Hear that? It’s the sound of chocolate lovers nation-wide sharpening their pitchforks after Cadbury announced on its Facebook page that it will be downsizing its family-sized block—again.

Yesterday morning, Mondelez-owned Cadbury posted a message to its followers beginning with the foreboding words: “A change we’d like to tell you about…”. And the change was this: Cadbury will be doing away with ten percent of its 220g family block, which is the equivalent of a single row, due to the increasing costs of core ingredients. 

In 2009 it reduced its family block from 250 grams to 200 grams and replaced cocoa butter with cheaper, environmentally unfriendly palm oil, which didn’t go down to well, to put it lightly.

After a barrage of complaints Cadbury apologised, stopped using palm oil and eventually gave consumers a bit more chocolate back (20g) in 2013.

At the time, Cadbury announced that it was giving consumers “more chocolate for the same price” (as well as changing the pip shape and the packaging) and ex-general manager of marketing Iaan Buchanan said the company had learned from the mistakes of 2009. 

“We’ve got so many manufacturers who are trying to put the price up, or downweight. So this is a generous, powerful thing for us to do for New Zealanders … For Cadbury, one of the brand values that gets talked about internally is ‘generosity’. And this is a very demonstrable way to show that.”

Things have changed, however, and Cadbury chief executive Jacqueline Evison says in this instance it was either lose one row of chocolate, or increase the price.

“We had a choice to make about whether we increased the price we recommended to our retailers or reduced the size of the block and we’ve taken the choice to reduce the size of the block to make sure it stays an affordable treat.”

Cadbury spokeswoman Adelle Keely told Stuff :the company understood that people would not like receiving less chocolate for their money, but higher manufacturing costs meant it had to make a choice”. 

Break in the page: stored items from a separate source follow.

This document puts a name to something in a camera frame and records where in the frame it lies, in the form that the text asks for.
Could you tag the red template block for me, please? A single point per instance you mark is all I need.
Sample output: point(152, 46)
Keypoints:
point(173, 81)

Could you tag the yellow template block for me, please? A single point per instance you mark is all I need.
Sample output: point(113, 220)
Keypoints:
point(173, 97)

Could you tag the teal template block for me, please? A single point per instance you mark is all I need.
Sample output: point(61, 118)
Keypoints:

Whittaker’s has certainly profited from the PR troubles of its main rival, with its market share jumping from 22 percent to 32 percent in the space of a year during ‘The Troubles’ of 2009. Its retail sales in supermarkets and petrol stations rose more than 60 percent from $17 million to $27.6 million between 2009-2010.

In 2013, The Listener reported that Whittaker’s was on its way to leading the chocolate market holding 38 percent of chocolate tablet sales, while Cadbury’s market share was shrinking. And to rub it in further, Reader’s Digest announced Whittaker’s as being New Zealand’s most trusted brand for the third year in a row last year, a title Cadbury once held for six years until it lost out to Wattie’s in 2010. 

Marketing manager Holly Whittaker confirmed it wouldn’t be changing the size of its chocolate blocks anytime soon, but did mention the possibility of a price-lift.

“Whittaker’s strategy is to maintain premium quality and value to the consumer. We have a policy of better before cheaper. Our focus on improving product quality has proved successful with our increasing market share.”

Cadbury’s yo-yoing size isn’t the only stoush the company has found itself in in recent times. It lost a court case against Whittaker’s last year over an application to trademark the name “Berry Forest”, which Cadbury’s saw as being too similar to its own “Black Forest”. And earlier this year it was revealed that Cadbury Creme Egg wasn’t being made from Dairy Milk chocolate (and, as they are now imported from the UK, that impact local egg lovers).